The facade of the Bacon Street residence is clad in glass of varying opacity and galvanized steel.
This private residence, situated just off bustling Brick Lane in the heart of London, is a radical structure constructed of in–situ reinforced concrete with a glass and steel clad frame. The residence is in Bethnal Green, East London, where the built environment is a mixture of run down Victorian brick shops and railway arches, large steel clad warehouses and empty sites fenced off with corrugated iron sheet. Previously used as a car park, the site is bound by brick buildings, Bacon Street and a school playground. The project was therefore an infill proposal that would complete the built fabric fronting Bacon Street and present a new facade to the playground.

Double-height living space that on warm days opens to a roof deck.

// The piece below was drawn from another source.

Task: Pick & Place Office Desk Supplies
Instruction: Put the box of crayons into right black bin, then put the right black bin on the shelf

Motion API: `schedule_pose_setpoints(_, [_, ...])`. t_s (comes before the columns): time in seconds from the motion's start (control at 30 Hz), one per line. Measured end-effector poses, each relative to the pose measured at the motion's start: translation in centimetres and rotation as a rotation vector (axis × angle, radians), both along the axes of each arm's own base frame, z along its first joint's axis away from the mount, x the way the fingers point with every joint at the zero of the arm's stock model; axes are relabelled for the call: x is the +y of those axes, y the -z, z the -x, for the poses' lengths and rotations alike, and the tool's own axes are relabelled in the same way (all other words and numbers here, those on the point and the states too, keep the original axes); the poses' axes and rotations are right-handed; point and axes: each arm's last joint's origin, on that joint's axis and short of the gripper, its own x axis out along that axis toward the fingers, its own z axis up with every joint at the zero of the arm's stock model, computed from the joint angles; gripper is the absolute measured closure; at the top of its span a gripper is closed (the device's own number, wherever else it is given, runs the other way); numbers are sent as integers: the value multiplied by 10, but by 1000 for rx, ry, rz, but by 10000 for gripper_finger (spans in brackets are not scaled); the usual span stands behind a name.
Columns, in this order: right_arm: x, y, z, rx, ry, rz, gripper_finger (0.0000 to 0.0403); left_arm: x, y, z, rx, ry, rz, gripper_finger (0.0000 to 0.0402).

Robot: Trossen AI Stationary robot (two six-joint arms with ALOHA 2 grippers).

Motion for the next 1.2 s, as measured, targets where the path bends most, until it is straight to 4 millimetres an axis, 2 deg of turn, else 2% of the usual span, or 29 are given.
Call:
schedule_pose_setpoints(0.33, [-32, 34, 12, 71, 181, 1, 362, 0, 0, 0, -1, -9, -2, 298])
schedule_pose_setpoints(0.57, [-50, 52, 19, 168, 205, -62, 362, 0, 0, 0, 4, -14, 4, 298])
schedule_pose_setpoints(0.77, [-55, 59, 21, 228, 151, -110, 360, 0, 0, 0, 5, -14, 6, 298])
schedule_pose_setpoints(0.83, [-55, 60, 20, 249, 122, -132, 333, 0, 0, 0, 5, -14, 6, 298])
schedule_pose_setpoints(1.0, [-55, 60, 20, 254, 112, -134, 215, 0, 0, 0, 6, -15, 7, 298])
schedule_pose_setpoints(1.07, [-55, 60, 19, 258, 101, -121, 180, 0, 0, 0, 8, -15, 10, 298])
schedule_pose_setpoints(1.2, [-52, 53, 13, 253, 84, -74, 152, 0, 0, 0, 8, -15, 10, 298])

The residence contains a variety of spaces designed to allow different types of occupation over time. The ground floor and basement are currently being used as a separate one–bedroom apartment, but could easily be a self–contained workspace or reconnected to the main house to provide further sleeping accommodation. The first floor has two bedrooms and a bathroom, the second is the living room/kitchen and the third has a small study and access to the roof terrace. A concrete stairwell connects all the floors.

The concrete shell of the house was cast on-site.
There are two double-height spaces in the house, one spanning between the basement and the first floor and the other between the second floor and the roof (one in the ground, and one in the sky). There are also two external spaces: one in a lightwell on the first floor, created to make allowance for windows in the neighbouring building, and one on the third floor to catch as much sunlight as possible.
The concrete frame is clad in three different materials: glass, galvanised steel and black Alwitra Evalon. Alwitra is a roofing membrane that, together with insulation, wraps over the roof and down the rear wall. This heavily insulated buildup permits the extensive use of glazing on the Bacon Street facade. The structural glazing is a mix of clear and white laminate double-glazed units, allowing varying degrees of translucency. It has a different logic and rhythm to the pattern of the structural skeleton, creating the super–imposition of one pattern over the other. In the double-height space on the second floor, a double-glazed panel slides open across the facade and transforms the living room on warm days. The final cladding material, on the ground and first floors, is galvanized steel. The press formed panels have integral insulation and were developed specifically for this project with Cryotherm, who had never previously fabricated a cladding system.